Singer-songwriter Seal playing acoustic guitar .

Seal has revealed himself to be a not-so-secret tonehead and guitar aficionado. Truth be told, the Kiss from a Rose hitmaker admits that it was thanks to the instrument that he found his true identity as an artist and songwriter, which led him to land a record deal and paved the path for the prolific career he has enjoyed thus far.

“When I first started writing songs, I was writing from my voice, but then the type of songs I was writing, they varied in style and and identity, or lack thereof,” he tells Reverb, “which is why I picked up an instrument, and in this case, the guitar, because it would kind of ground me.”

“For about 30-32 years, I played mostly acoustic. I would sit in Albert [Molinaro]'s store on Sunset [Boulevard], Guitars 'R Us, and I [would] sit there all day when I first came to LA and I'd play a bunch of acoustic guitars,” he reminisces.
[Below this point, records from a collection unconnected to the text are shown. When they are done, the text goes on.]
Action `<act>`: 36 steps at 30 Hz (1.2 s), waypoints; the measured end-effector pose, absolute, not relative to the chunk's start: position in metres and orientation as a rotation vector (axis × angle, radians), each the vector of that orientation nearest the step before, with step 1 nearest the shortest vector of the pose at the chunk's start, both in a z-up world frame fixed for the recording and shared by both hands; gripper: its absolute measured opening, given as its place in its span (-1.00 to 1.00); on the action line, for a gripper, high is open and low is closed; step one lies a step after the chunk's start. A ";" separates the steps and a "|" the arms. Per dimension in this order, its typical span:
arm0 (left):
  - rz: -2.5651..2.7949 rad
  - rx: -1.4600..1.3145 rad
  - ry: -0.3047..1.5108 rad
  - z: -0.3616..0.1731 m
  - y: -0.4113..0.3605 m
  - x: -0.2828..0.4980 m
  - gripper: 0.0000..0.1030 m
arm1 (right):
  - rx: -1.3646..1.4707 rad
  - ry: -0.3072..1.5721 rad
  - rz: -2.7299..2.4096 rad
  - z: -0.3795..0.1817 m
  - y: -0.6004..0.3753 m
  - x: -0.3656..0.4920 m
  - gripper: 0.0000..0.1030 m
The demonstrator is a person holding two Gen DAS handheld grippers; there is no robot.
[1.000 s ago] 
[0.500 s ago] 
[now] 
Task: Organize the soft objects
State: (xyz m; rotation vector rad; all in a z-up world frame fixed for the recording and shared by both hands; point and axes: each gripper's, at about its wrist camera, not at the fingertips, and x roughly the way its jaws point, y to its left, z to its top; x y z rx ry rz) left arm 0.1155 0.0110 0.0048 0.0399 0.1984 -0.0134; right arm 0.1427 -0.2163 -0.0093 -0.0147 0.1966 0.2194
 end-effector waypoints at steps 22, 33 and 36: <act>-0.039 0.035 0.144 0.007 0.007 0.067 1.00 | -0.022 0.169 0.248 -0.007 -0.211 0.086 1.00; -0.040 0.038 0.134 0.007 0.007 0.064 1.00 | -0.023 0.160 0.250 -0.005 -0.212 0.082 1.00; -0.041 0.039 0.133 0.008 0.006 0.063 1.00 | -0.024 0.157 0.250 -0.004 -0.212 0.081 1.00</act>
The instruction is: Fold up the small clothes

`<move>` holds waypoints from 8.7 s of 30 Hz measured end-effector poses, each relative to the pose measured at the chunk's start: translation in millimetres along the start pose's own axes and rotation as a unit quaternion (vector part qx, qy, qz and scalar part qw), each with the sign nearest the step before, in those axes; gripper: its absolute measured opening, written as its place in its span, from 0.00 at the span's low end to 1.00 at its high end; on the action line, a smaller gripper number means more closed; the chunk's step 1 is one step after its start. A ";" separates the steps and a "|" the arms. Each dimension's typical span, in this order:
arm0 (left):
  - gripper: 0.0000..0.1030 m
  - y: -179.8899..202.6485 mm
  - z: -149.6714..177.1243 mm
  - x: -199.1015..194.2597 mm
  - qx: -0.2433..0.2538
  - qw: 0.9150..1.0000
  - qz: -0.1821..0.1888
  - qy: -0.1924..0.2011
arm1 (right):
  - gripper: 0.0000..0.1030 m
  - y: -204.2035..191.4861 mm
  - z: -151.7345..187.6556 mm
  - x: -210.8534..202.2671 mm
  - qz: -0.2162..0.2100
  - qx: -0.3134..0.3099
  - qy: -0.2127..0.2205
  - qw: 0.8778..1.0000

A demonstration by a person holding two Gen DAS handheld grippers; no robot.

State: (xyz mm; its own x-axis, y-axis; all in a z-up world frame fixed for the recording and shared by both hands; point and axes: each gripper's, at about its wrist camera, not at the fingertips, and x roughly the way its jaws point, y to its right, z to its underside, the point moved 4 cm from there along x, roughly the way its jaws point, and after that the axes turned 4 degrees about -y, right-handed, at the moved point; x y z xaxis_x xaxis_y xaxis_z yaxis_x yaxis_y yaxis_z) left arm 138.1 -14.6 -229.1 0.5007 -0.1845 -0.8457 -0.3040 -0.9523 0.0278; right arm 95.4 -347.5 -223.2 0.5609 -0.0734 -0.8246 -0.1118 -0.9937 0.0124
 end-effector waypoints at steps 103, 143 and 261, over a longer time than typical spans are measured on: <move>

However, Seal admits that he “never really ventured into electrics,” especially earlier in his career, even though now he has a “ton of electric guitars, and a ton of amps, and obviously, pedals.”

“I saw them more as pieces of art, and still do,” he reflects of his gear philosophy. “I just don't see them as this, ‘Oh, a nice guitar or a nice pedal.’ I see the hours behind them. I see, wow, somebody really committed hours and energy and their soul and the whole thing's energy.”

Seal's pedalboard is a testament to his keen appreciation of what it takes to craft a guitar or create a pedal – with his “revised big board du jour” championing more boutique pedal makers such as Origin Effects, Walrus Audio, CopperSound Pedals, Neunaber, and Bennett Custom Audio.

“Each pedal requires a certain amount of time for you to sit with and really get into and find its sweet spots and find what it wants to do and what it doesn't want to do,” he observes.

“And then you decide whether that's for you. I see them as artist interpretations of two or three amp circuits, for the most part – pedals, that is.”

Seal's continued reverence for the guitar stems from his humble beginnings working in a studio – and borrowing the guitars that bands left between sessions to learn his first two chords, the ones that would shape his career-making hit Crazy.